All of lore.kernel.org
 help / color / mirror / Atom feed
From: Junio C Hamano <gitster@pobox.com>
To: "Shawn O. Pearce" <spearce@spearce.org>
Cc: git@vger.kernel.org
Subject: Re: [RFC PATCH 1/4] Document the HTTP transport protocol
Date: Fri, 09 Oct 2009 13:44:53 -0700	[thread overview]
Message-ID: <7vskdss3ei.fsf@alter.siamese.dyndns.org> (raw)
In-Reply-To: 1255065768-10428-2-git-send-email-spearce@spearce.org

"Shawn O. Pearce" <spearce@spearce.org> writes:

> Signed-off-by: Shawn O. Pearce <spearce@spearce.org>

Nice write-up.

>  Documentation/technical/http-protocol.txt |  542 +++++++++++++++++++++++++++++
>  1 files changed, 542 insertions(+), 0 deletions(-)
>  create mode 100644 Documentation/technical/http-protocol.txt
>
> diff --git a/Documentation/technical/http-protocol.txt b/Documentation/technical/http-protocol.txt
> new file mode 100644
> index 0000000..316d9b6
> --- /dev/null
> +++ b/Documentation/technical/http-protocol.txt
> @@ -0,0 +1,542 @@
> +HTTP transfer protocols
> +=======================
> ...
> +As a design feature smart clients can automatically upgrade "dumb"
> +protocol URLs to smart URLs.  This permits all users to have the
> +same published URL, and the peers automatically select the most
> +efficient transport available to them.
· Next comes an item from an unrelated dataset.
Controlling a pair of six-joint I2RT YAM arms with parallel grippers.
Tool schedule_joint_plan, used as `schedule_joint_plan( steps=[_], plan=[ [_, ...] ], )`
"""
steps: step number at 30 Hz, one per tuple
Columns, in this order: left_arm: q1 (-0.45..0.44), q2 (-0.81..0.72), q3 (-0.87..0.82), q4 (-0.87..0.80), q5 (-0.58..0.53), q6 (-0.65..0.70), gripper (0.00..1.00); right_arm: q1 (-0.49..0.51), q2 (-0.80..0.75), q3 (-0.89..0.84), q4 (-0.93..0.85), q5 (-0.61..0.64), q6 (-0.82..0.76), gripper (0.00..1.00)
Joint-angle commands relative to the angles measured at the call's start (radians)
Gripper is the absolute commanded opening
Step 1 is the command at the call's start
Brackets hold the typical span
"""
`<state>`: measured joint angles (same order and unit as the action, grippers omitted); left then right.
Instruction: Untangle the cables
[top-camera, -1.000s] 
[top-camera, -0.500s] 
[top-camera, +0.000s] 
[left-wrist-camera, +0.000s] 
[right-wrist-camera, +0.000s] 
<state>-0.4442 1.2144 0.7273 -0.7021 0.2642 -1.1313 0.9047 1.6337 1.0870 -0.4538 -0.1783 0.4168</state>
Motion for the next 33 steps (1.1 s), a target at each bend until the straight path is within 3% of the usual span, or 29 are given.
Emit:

The first sentence feels backwards although the conclusion in the second
sentence is true.  It is more like smart ones trying smart protocol first,
and downgrading to "dumb" after noticing that the server is not smart.

> +Authentication
> +--------------
> ...
> +Clients SHOULD support Basic authentication as described by RFC 2616.
> +Servers SHOULD support Basic authentication by relying upon the
> +HTTP server placed in front of the Git server software.

It is perfectly fine to make it a requirement for a server to support the
Basic authentication, but should you make it a requirement that the
support is done by a specific implementation, i.e. "by relying upon..."?

> +Session State
> +-------------
> ...
> +retained and managed by the client process.  This permits simple
> +round-robin load-balancing on the server side, without needing to
> +worry about state mangement.

s/mangement/management/;

> +pkt-line Format
> +---------------
> ...
> +Examples (as C-style strings):
> +
> +  pkt-line          actual value
> +  ---------------------------------
> +  "0006a\n"         "a\n"
> +  "0005a"           "a"
> +  "000bfoobar\n"    "foobar\n"
> +  "0004"            ""
> +
> +A pkt-line with a length of 0 ("0000") is a special case and MUST
> +be treated as a message break or terminator in the payload.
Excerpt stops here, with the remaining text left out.